→ **Work item**:
Return all lines from the listing below that include the word "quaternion".

########################################

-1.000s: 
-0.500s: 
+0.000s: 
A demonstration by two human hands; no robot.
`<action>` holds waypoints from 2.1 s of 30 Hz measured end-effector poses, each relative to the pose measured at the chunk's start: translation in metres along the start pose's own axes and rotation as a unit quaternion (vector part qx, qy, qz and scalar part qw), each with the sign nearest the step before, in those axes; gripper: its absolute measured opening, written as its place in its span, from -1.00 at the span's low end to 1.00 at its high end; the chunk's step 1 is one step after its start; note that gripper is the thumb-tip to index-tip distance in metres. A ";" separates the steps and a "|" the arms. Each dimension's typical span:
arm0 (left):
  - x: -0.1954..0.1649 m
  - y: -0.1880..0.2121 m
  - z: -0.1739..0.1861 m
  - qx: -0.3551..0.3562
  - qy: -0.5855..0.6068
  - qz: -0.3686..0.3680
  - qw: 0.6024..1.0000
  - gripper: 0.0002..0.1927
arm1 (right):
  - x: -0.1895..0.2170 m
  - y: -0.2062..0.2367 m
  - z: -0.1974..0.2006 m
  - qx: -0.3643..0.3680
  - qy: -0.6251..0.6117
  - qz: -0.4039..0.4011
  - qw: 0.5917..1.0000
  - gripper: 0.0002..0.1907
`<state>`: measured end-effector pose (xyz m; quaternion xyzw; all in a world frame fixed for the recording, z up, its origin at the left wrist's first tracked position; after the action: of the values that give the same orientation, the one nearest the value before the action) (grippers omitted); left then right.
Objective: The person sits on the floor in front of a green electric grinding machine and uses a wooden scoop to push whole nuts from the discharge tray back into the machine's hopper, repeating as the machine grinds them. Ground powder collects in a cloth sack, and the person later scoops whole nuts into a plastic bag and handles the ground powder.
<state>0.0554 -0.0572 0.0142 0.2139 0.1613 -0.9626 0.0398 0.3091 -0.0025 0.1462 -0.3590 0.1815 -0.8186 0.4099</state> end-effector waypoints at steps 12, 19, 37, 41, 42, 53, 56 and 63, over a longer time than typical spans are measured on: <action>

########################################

→ **Solution for this exercise**:
`<action>` holds waypoints from 2.1 s of 30 Hz measured end-effector poses, each relative to the pose measured at the chunk's start: translation in metres along the start pose's own axes and rotation as a unit quaternion (vector part qx, qy, qz and scalar part qw), each with the sign nearest the step before, in those axes; gripper: its absolute measured opening, written as its place in its span, from -1.00 at the span's low end to 1.00 at its high end; the chunk's step 1 is one step after its start; note that gripper is the thumb-tip to index-tip distance in metres. A ";" separates the steps and a "|" the arms. Each dimension's typical span:
`<state>`: measured end-effector pose (xyz m; quaternion xyzw; all in a world frame fixed for the recording, z up, its origin at the left wrist's first tracked position; after the action: of the values that give the same orientation, the one nearest the value before the action) (grippers omitted); left then right.

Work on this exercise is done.